The rearview mirror is my best friend. I'm always consulting it, flicking between the road ahead and what has just passed. For me, I'm obsessed with understanding and learning. I never take "I don't know" as an answer. There ARE no mysteries, there is always a reason. Maybe we don't understand it at the time, but that's what rearview mirrors are for; they are the teacher's answer key. And the more I know, the better I get.
So here I am one week from getting my band replaced and am glancing at the rearview of my band failures and successes. I feel very different than the first time I was banded, and it's made even clearer by the new people I am befriending here on LBT. All the questions and the anxiety and the excitement, it's like looking at a photograph. It makes me smile and I'm probably more excited for their journey than they are, knowing what's coming.
I want to be a good leader, a great example, and most of all I want to not repeat my own mistakes (for I am still a human leader). I wasn't perfect on the band like many others I see. I have a food addiction.
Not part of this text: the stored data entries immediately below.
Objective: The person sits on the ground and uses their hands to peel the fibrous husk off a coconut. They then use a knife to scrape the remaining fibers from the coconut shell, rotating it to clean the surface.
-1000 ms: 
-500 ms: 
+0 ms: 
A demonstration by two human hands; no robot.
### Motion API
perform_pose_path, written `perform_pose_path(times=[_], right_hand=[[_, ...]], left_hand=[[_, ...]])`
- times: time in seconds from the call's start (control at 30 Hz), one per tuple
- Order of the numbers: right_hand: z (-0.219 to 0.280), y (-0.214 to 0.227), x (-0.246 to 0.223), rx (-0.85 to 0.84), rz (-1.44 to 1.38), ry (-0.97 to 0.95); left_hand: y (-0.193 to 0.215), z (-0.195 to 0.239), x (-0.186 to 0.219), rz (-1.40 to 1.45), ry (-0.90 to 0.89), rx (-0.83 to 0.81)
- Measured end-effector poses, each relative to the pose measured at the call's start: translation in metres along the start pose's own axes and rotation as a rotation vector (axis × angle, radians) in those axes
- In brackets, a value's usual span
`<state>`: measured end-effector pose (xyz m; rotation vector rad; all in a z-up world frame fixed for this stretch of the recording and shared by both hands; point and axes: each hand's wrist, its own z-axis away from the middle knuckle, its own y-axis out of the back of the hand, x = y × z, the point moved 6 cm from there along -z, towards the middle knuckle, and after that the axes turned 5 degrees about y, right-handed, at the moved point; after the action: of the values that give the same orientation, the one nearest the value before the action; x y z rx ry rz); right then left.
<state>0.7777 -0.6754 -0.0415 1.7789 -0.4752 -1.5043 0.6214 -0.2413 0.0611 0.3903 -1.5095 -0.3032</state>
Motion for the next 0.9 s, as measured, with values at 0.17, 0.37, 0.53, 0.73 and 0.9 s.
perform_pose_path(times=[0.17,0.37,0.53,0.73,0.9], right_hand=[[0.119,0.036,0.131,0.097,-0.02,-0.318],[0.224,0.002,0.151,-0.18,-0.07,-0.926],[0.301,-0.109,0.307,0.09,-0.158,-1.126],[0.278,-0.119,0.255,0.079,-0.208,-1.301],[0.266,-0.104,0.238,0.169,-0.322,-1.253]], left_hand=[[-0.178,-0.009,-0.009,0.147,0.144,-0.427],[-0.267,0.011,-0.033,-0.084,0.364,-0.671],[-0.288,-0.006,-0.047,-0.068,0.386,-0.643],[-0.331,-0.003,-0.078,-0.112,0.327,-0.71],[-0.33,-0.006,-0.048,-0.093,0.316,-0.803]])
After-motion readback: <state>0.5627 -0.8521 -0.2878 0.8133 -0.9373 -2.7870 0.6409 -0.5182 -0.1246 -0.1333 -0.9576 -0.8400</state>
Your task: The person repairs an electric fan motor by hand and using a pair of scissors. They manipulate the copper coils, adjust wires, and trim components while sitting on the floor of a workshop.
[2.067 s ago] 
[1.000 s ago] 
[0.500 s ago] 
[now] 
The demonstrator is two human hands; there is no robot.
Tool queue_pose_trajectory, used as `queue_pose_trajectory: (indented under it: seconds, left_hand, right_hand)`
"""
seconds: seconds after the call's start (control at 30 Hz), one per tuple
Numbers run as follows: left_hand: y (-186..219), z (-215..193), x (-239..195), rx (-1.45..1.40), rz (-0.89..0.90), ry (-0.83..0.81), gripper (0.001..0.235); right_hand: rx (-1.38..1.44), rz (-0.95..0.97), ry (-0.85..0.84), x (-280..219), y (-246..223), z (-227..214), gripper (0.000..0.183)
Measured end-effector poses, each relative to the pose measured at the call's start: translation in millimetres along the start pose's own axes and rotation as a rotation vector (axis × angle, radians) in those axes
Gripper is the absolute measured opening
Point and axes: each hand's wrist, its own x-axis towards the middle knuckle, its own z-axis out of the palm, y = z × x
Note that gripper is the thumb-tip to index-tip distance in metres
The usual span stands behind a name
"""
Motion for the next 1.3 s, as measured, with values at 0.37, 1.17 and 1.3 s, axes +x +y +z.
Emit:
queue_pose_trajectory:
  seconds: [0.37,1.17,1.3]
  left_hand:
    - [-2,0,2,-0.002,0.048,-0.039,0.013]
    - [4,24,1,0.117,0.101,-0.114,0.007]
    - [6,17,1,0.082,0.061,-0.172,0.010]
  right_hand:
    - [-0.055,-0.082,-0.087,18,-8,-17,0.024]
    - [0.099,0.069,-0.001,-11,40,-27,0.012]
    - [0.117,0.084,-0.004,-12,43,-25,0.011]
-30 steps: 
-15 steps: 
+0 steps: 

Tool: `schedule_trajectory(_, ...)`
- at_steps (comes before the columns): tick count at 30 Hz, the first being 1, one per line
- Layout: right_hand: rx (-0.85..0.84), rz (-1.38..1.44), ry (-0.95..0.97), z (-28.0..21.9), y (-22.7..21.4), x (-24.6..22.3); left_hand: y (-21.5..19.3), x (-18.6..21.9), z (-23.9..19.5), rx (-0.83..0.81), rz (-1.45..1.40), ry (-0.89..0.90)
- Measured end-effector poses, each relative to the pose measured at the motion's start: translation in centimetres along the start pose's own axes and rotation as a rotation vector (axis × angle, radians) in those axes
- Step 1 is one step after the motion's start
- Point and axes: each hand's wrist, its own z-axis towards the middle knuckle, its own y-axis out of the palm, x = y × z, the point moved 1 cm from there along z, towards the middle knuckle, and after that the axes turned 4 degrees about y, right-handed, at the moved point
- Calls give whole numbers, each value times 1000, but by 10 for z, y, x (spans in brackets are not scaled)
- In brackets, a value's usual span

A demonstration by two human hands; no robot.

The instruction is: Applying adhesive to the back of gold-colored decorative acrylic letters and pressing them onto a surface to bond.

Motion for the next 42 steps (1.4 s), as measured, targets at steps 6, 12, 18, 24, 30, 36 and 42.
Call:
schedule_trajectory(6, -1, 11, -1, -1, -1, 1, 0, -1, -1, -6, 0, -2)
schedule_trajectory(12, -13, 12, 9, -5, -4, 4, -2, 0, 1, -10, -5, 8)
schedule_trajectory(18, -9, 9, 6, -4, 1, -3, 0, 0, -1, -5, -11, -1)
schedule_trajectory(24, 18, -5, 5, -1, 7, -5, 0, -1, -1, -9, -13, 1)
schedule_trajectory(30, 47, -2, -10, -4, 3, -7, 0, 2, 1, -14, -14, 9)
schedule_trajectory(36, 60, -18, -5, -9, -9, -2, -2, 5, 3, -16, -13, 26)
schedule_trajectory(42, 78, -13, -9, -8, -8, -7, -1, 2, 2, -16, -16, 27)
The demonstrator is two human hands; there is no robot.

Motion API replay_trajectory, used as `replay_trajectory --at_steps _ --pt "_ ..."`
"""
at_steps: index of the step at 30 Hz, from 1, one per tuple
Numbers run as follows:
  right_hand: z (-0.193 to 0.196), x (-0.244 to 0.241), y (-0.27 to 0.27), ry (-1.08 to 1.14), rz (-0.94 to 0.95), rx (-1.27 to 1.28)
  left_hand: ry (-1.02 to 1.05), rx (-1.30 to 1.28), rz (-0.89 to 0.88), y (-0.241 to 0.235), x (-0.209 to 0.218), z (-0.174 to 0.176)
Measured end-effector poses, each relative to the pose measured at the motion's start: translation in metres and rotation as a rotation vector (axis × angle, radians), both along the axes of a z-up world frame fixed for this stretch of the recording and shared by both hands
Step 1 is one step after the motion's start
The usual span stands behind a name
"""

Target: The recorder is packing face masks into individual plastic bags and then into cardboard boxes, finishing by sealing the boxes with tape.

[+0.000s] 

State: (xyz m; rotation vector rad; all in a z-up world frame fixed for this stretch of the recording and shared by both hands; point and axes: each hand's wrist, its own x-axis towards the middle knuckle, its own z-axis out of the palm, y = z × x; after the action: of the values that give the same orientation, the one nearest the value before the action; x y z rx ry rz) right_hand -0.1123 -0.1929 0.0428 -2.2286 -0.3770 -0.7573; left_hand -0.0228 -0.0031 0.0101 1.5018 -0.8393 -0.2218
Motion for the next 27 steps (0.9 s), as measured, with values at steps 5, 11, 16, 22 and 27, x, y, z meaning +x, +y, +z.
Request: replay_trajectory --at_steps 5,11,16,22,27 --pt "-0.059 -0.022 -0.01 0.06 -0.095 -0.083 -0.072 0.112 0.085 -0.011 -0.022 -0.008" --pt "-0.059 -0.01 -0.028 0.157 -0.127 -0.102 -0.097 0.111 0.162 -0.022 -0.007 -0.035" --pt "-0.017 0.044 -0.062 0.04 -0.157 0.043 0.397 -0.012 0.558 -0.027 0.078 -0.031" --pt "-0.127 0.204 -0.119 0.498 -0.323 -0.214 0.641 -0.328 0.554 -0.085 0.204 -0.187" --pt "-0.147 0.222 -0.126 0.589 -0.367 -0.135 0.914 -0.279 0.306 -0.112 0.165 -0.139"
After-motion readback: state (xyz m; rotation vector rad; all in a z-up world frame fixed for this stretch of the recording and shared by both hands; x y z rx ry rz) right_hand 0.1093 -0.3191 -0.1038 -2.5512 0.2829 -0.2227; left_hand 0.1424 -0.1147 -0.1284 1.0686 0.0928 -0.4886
And the first step in anything is owning up to your misses.
I remember the first few months with the "magic fill" - I was a kid in a candy store, eating cookies and ice cream or high fat stuff. I would MARVEL that literally, two squares of a Hershey's bar would satisfy me. I would fold up the candy bar and put it in my desk drawer. I'd open the drawer just to look at it and boggle at the fact that I didn't WANT it, and I could say no. That never, ever happened to me. I destroy food like Godzilla with a hangover. I would sneak ice cream as a 7 year old when my mom was in the shower. The taste of food was unparalleled joy, all the time. And I enjoyed my bad food for a while when I was newly banded, because I had power over food for the first time in my life.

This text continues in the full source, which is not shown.